**DIRECTIONS:** Would you please restate all of the data exactly?
START COLLECTED DATA
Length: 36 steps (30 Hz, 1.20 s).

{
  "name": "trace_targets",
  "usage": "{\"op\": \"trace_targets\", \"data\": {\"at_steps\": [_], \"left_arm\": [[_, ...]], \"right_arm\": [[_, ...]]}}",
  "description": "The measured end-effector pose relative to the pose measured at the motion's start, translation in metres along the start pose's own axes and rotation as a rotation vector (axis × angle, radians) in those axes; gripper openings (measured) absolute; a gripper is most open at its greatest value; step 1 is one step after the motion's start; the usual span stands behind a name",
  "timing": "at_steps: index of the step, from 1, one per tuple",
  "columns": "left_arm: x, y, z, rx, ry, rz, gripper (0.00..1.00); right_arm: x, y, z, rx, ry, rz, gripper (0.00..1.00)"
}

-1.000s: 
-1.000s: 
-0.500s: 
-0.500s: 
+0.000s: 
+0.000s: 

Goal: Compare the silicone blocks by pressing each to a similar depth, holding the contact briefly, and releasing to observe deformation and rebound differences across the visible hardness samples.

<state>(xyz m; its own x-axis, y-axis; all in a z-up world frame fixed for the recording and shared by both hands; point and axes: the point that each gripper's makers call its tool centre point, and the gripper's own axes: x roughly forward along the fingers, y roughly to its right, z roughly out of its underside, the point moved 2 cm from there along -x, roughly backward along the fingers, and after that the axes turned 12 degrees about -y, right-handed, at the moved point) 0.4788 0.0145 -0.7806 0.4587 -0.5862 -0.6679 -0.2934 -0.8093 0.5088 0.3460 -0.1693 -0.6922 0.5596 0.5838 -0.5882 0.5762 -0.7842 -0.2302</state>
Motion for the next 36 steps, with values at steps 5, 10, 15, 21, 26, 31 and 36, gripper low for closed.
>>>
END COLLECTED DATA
**OUTPUT OF THE TASK:**
Length: 36 steps (30 Hz, 1.20 s).

{
  "name": "trace_targets",
  "usage": "{\"op\": \"trace_targets\", \"data\": {\"at_steps\": [_], \"left_arm\": [[_, ...]], \"right_arm\": [[_, ...]]}}",
  "description": "The measured end-effector pose relative to the pose measured at the motion's start, translation in metres along the start pose's own axes and rotation as a rotation vector (axis × angle, radians) in those axes; gripper openings (measured) absolute; a gripper is most open at its greatest value; step 1 is one step after the motion's start; the usual span stands behind a name",
  "timing": "at_steps: index of the step, from 1, one per tuple",
  "columns": "left_arm: x, y, z, rx, ry, rz, gripper (0.00..1.00); right_arm: x, y, z, rx, ry, rz, gripper (0.00..1.00)"
}

-1.000s: 
-1.000s: 
-0.500s: 
-0.500s: 
+0.000s: 
+0.000s: 

Goal: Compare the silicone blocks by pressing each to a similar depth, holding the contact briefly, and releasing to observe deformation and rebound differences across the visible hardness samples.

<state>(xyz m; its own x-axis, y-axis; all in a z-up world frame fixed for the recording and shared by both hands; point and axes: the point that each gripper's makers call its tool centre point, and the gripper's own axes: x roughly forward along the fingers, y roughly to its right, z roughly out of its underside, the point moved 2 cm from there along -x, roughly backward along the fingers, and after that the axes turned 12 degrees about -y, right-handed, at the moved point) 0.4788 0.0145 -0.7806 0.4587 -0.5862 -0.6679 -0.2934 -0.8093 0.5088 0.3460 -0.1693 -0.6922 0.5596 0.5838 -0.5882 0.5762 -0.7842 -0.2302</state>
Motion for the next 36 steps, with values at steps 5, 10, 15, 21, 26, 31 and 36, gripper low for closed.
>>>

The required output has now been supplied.